-
Notifications
You must be signed in to change notification settings - Fork 133
Description
Hi, thanks for the great tool!
I’ve stumbled on a bug that causes FP variant calls when performing a pairwise comparison of VCFs (xcmp mode) while when taking all variants into account (that is, including non-PASS).
We've tested Hap.py v0.3.14 (and also present in 0.3.15 looking at the code)

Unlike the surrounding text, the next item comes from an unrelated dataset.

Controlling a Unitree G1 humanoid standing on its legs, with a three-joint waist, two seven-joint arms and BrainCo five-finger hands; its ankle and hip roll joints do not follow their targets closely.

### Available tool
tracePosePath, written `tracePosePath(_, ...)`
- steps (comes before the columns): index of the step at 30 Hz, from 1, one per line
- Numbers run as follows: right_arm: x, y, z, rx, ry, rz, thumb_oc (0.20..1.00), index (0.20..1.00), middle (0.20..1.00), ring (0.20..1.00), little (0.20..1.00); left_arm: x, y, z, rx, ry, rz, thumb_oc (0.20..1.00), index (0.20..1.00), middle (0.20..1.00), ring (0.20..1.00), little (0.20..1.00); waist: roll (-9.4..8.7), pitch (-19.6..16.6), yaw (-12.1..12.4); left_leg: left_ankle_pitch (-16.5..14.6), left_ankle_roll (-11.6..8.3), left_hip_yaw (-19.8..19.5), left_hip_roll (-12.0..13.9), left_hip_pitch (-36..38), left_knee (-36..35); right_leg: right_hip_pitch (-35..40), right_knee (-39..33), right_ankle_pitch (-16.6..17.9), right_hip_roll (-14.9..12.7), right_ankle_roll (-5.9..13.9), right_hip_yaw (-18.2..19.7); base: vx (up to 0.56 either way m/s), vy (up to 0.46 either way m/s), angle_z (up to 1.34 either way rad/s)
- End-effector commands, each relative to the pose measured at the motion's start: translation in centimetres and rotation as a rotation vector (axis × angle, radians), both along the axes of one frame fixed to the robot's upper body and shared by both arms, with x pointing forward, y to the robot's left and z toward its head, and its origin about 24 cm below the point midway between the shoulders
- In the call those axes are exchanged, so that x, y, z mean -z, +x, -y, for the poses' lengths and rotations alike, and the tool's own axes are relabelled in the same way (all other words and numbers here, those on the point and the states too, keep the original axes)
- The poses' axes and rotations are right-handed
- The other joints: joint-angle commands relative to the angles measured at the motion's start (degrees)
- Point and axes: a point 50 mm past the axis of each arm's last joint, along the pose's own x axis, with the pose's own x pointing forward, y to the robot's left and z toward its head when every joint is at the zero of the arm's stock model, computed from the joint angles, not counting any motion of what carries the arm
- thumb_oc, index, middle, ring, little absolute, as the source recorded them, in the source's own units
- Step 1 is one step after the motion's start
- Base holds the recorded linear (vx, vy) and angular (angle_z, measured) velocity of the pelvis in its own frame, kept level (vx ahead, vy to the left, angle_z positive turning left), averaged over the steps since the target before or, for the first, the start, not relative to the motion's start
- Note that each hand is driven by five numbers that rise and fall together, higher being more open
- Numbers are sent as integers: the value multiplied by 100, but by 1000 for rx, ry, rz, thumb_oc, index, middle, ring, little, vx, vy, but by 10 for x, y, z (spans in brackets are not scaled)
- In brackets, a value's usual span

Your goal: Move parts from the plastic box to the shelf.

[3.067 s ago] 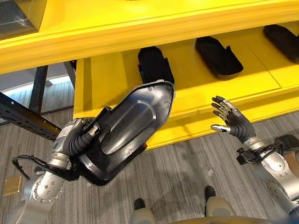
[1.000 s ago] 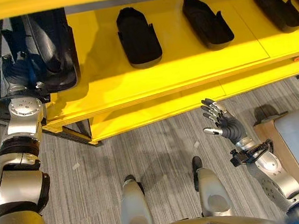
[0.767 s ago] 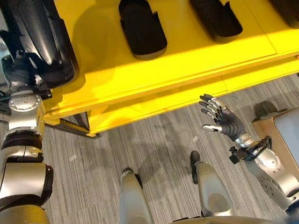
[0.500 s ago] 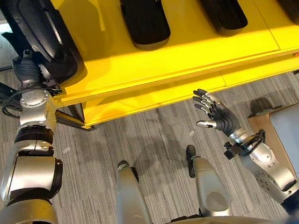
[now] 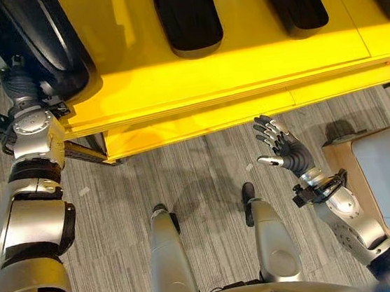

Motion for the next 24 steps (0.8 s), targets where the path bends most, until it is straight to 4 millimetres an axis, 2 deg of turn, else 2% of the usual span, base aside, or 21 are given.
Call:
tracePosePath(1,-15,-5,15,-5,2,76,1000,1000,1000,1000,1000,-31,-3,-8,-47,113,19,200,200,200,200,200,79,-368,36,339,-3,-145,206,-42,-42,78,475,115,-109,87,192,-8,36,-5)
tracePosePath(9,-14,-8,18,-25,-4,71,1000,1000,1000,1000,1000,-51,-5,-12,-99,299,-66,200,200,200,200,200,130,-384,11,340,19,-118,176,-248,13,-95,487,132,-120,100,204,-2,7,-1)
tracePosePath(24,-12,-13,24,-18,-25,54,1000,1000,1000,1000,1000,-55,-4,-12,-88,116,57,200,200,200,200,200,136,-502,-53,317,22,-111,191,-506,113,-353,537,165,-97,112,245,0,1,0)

Please correct me if I understood it incorrectly ;)
Argument can be --usefiltered-truth used to take filtered variants (non-Pass and non-‘dot’) into account. While this option works It appears that these variants will always result in a FP as the struth will always have the genotype ./.
Example:
Truth VCF (only 1 variant shown):
15 90294306 rs6496598 C G 21269.49 SnpCluster AC=2;AF=1.00;AN=2 GT:AD:DP:GQ:PL 1/1:0,59:59:99:2696,207,0
Query (only 1 variant shown):
15 90294306 rs6496598 C G 21269.49 SnpCluster AC=2;AF=1.00;AN=2 GT:AD:DP:GQ:PL 1/1:0,28:28:99:1440,108,0
Command:
hap.py truth.vcf.gz query.vcf.gz --usefiltered-truth --reference <ref_fasta> --threads 2 -R <bed-file> -T <bed_file> -o output
I’ve tested different varieties of options (including --preprocess-truth) and the result was always the same:
15 90294306 . C G 21269.5 SnpCluster BS=90294306 GT:BD:BK:BI:BVT:BLT:QQ ./.:.:.:.:NOCALL:nocall:. 1/1:FP:.:tv:SNP:homalt:21269.5
Although the position itself was in the output (this is not the case when --usefiltered-truth was not used), the truth genotype is ./. or NOCALL, and thus a FP in this specific case.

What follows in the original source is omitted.